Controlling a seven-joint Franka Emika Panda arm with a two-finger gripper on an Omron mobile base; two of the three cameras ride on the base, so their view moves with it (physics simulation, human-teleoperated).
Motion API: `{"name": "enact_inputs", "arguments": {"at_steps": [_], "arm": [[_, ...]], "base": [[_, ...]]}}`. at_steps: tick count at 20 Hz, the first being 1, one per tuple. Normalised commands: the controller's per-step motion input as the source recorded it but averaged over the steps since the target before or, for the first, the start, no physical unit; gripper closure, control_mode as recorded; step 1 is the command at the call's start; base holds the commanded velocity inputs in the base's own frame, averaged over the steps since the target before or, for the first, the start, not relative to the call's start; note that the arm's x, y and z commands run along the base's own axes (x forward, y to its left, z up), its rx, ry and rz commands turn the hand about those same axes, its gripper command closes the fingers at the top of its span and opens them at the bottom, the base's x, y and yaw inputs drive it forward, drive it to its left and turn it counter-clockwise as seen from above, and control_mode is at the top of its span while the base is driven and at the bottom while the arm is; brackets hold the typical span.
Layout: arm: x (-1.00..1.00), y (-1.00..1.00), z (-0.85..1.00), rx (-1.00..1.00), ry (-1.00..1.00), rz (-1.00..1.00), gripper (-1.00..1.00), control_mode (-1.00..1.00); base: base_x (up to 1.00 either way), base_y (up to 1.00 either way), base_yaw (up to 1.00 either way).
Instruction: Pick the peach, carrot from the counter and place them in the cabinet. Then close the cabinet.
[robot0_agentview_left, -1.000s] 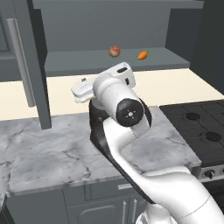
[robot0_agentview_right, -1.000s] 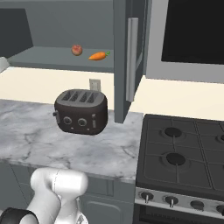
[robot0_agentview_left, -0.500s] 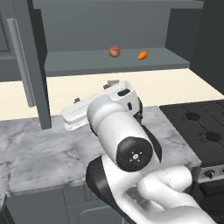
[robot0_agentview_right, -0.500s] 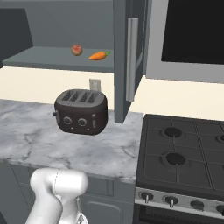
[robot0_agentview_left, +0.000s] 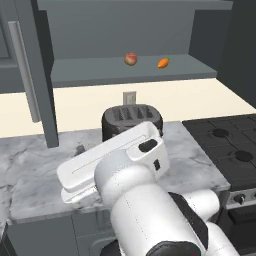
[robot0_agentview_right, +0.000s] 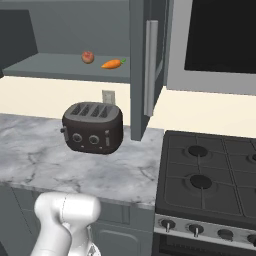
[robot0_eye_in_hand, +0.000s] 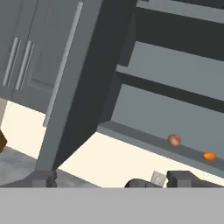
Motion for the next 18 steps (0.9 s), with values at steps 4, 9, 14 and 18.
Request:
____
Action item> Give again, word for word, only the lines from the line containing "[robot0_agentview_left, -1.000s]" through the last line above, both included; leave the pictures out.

Solution>
[robot0_agentview_left, -1.000s] 
[robot0_agentview_right, -1.000s] 
[robot0_agentview_left, -0.500s] 
[robot0_agentview_right, -0.500s] 
[robot0_agentview_left, +0.000s] 
[robot0_agentview_right, +0.000s] 
[robot0_eye_in_hand, +0.000s] 
Motion for the next 18 steps (0.9 s), with values at steps 4, 9, 14 and 18.
Request:

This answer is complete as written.